WHAT IS BEING ASKED => Somewhere below are a line with "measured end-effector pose" and a later line with "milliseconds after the". Output exactly those lines and all lines between them.
___ DATASET SECTION ___
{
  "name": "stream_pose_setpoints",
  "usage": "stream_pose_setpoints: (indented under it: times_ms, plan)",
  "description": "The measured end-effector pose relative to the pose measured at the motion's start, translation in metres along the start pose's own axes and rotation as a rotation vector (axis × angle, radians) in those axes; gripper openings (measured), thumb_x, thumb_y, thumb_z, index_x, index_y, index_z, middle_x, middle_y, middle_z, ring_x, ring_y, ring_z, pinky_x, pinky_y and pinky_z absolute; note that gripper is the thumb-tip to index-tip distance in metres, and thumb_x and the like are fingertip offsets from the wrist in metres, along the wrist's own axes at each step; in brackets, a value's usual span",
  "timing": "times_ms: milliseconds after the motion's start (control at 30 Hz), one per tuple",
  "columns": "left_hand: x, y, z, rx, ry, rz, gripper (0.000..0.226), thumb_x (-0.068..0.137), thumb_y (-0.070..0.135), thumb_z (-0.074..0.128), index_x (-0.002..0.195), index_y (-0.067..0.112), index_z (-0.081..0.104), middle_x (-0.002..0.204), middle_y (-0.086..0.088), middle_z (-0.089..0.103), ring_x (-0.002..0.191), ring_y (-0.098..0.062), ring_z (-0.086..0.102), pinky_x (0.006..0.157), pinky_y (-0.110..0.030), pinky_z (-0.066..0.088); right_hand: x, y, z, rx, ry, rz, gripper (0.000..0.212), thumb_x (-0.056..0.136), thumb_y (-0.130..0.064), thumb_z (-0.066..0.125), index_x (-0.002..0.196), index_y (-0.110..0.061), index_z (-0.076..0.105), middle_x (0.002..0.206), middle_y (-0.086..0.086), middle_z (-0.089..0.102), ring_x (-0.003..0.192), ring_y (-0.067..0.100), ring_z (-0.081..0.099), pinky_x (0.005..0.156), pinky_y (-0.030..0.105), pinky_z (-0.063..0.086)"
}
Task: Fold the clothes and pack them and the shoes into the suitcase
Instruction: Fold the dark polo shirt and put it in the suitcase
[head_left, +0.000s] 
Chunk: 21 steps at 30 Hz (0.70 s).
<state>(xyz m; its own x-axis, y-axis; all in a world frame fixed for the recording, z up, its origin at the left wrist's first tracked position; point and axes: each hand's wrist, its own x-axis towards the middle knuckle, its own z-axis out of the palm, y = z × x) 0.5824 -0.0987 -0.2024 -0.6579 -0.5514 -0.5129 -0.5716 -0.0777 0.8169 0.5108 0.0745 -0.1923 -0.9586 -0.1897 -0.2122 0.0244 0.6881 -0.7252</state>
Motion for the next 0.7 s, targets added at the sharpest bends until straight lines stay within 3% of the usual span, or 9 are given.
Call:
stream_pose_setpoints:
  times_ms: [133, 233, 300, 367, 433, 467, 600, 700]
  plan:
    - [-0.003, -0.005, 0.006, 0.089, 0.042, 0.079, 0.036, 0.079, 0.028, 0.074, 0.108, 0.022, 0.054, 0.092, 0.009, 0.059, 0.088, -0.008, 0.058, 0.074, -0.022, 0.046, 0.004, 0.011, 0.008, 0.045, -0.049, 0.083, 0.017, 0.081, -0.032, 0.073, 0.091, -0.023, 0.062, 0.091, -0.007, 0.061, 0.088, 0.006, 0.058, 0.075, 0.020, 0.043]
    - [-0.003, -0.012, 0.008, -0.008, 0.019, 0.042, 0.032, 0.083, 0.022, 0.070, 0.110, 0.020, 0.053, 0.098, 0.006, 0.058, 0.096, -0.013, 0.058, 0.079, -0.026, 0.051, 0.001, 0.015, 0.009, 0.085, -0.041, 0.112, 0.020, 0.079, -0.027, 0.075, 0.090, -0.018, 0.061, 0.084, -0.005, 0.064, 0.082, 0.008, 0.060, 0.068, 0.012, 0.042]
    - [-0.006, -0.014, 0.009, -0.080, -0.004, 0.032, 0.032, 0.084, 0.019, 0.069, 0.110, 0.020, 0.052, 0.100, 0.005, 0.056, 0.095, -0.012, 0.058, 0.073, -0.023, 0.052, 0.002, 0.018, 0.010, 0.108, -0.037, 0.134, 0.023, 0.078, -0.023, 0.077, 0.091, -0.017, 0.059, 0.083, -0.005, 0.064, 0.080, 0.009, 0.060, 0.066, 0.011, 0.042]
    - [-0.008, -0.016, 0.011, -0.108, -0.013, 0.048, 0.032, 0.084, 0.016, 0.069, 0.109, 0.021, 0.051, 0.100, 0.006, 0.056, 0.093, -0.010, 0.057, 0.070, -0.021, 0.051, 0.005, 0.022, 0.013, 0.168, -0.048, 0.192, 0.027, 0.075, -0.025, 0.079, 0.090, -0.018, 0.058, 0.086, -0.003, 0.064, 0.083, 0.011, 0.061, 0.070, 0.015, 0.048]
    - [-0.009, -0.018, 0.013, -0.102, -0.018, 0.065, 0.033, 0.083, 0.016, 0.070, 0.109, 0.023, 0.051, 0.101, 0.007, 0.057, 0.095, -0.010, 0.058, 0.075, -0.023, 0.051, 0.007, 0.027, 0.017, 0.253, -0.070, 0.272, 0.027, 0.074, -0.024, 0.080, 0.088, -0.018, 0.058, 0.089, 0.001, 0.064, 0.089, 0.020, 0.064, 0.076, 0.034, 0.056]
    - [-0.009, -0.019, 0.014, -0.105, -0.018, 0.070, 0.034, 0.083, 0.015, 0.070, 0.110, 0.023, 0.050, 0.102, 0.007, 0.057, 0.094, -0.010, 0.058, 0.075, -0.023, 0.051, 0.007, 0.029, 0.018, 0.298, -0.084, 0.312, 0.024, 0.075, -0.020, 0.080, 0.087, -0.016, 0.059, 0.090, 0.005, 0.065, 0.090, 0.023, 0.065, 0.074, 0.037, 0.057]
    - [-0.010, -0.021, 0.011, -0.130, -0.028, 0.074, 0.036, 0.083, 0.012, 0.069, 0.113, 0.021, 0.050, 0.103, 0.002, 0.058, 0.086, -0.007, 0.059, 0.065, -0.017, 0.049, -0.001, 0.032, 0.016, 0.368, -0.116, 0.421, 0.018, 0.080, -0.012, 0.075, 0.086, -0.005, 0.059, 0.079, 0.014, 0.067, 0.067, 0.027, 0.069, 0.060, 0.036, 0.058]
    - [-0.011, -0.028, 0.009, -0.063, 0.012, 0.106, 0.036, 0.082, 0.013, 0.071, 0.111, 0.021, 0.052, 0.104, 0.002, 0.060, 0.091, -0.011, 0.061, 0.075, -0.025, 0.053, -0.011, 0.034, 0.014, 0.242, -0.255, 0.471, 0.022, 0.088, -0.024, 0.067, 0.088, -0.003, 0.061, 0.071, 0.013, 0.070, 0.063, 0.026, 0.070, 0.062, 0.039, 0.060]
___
ANSWER FOR THE TASK =>
  "description": "The measured end-effector pose relative to the pose measured at the motion's start, translation in metres along the start pose's own axes and rotation as a rotation vector (axis × angle, radians) in those axes; gripper openings (measured), thumb_x, thumb_y, thumb_z, index_x, index_y, index_z, middle_x, middle_y, middle_z, ring_x, ring_y, ring_z, pinky_x, pinky_y and pinky_z absolute; note that gripper is the thumb-tip to index-tip distance in metres, and thumb_x and the like are fingertip offsets from the wrist in metres, along the wrist's own axes at each step; in brackets, a value's usual span",
  "timing": "times_ms: milliseconds after the motion's start (control at 30 Hz), one per tuple",

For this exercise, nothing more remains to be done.